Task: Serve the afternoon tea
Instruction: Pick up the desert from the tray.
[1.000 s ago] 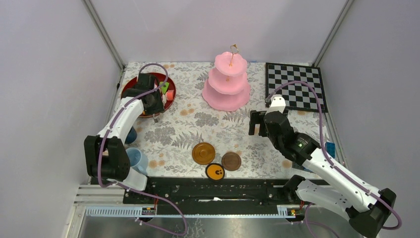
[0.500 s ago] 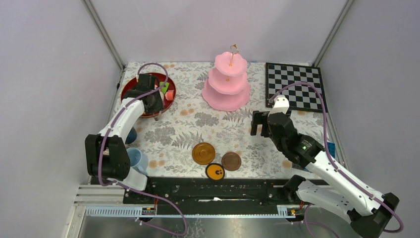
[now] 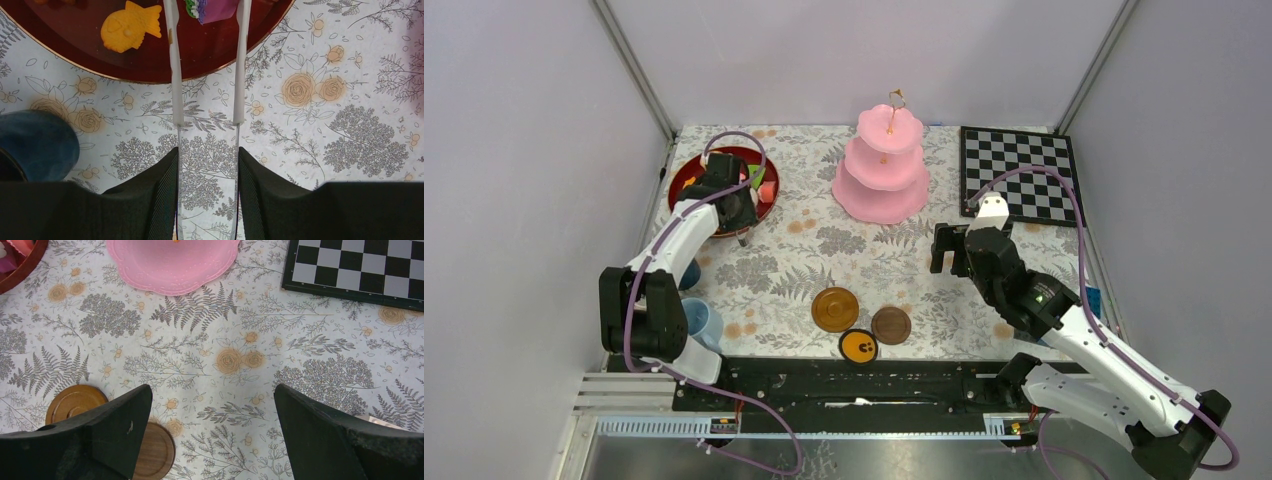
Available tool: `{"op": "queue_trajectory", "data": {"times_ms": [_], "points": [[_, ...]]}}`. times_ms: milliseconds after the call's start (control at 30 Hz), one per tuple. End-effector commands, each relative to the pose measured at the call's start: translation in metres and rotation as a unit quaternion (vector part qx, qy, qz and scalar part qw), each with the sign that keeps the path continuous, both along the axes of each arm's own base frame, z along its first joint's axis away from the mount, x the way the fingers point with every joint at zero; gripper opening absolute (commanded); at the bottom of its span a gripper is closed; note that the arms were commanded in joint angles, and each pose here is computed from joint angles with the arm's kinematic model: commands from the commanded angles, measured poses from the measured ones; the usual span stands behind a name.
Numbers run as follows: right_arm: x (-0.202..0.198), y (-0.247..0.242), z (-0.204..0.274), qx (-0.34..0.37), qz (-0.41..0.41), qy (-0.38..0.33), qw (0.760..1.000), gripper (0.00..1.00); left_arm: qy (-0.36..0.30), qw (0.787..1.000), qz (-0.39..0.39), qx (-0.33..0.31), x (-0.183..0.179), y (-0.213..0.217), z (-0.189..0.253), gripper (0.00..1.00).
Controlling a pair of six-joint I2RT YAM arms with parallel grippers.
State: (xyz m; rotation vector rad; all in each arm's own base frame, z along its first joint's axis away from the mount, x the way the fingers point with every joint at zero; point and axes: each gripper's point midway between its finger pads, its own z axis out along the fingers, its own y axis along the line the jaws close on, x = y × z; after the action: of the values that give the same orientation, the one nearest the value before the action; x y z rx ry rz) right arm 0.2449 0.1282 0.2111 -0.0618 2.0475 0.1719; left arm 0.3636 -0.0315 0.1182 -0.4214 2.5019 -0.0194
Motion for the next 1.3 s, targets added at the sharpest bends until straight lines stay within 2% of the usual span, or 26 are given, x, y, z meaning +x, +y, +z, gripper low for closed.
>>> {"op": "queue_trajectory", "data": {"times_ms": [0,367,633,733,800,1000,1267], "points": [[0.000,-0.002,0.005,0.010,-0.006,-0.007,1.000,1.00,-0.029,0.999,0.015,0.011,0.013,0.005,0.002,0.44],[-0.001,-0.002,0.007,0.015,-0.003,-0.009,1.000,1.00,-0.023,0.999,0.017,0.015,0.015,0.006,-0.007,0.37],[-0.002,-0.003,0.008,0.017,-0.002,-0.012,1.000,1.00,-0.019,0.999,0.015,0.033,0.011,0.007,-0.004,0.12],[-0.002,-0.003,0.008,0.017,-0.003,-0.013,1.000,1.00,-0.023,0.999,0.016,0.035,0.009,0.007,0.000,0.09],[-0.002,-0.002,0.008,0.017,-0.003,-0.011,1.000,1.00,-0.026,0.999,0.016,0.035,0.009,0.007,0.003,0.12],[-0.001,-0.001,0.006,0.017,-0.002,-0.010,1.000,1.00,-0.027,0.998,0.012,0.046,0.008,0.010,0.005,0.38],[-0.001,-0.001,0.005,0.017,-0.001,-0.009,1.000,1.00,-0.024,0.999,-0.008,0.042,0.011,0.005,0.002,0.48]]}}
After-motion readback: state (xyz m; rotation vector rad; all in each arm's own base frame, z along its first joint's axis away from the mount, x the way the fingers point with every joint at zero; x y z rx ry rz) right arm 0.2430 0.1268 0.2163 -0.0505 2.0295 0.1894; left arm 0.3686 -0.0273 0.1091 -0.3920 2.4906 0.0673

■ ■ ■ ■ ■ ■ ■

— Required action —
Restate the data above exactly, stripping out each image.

— Solution to this exercise —
Task: Serve the afternoon tea
Instruction: Pick up the desert from the tray.
[1.000 s ago] 
[0.500 s ago] 
[now] 
Available tool: `{"op": "queue_trajectory", "data": {"times_ms": [_], "points": [[_, ...]]}}`. times_ms: milliseconds after the call's start (control at 30 Hz), one per tuple. End-effector commands, each relative to the pose measured at the call's start: translation in metres and rotation as a unit quaternion (vector part qx, qy, qz and scalar part qw), each with the sign that keeps the path continuous, both along the axes of each arm's own base frame, z along its first joint's axis away from the mount, x the way the fingers point with every joint at zero; gripper opening absolute (commanded); at the bottom of its span a gripper is closed; note that the arms were commanded in joint angles, and each pose here is computed from joint angles with the arm's kinematic model: commands from the commanded angles, measured poses from the measured ones; the usual span stands behind a name.
Numbers run as follows: right_arm: x (-0.202..0.198), y (-0.247..0.242), z (-0.204..0.274), qx (-0.34..0.37), qz (-0.41..0.41), qy (-0.38..0.33), qw (0.760..1.000), gripper (0.00..1.00); left_arm: qy (-0.36..0.30), qw (0.787..1.000), qz (-0.39..0.39), qx (-0.33..0.31), x (-0.183..0.179), y (-0.213..0.217), z (-0.189..0.253), gripper (0.00..1.00).
Controlling a pair of six-joint I2RT YAM arms with parallel grippers.
State: (xyz m; rotation vector rad; all in each arm's own base frame, z along its first joint's axis away from the mount, x the way the fingers point with every joint at zero; point and axes: each gripper's point midway between its finger pads, its own z axis out along the fingers, its own y axis along the line the jaws close on, x = y × z; after the action: of the values that give the same orientation, the one nearest the value before the action; x y z rx ry rz) right arm 0.2449 0.1282 0.2111 -0.0618 2.0475 0.1719; left arm 0.3636 -0.0315 0.1182 -0.4214 2.5019 -0.0194
Motion for the next 1.3 s, targets added at the sharpest bends until straight lines stay within 2% of the usual span, or 26 are given, x, y, z meaning +x, +y, +z, gripper low for closed.
>>> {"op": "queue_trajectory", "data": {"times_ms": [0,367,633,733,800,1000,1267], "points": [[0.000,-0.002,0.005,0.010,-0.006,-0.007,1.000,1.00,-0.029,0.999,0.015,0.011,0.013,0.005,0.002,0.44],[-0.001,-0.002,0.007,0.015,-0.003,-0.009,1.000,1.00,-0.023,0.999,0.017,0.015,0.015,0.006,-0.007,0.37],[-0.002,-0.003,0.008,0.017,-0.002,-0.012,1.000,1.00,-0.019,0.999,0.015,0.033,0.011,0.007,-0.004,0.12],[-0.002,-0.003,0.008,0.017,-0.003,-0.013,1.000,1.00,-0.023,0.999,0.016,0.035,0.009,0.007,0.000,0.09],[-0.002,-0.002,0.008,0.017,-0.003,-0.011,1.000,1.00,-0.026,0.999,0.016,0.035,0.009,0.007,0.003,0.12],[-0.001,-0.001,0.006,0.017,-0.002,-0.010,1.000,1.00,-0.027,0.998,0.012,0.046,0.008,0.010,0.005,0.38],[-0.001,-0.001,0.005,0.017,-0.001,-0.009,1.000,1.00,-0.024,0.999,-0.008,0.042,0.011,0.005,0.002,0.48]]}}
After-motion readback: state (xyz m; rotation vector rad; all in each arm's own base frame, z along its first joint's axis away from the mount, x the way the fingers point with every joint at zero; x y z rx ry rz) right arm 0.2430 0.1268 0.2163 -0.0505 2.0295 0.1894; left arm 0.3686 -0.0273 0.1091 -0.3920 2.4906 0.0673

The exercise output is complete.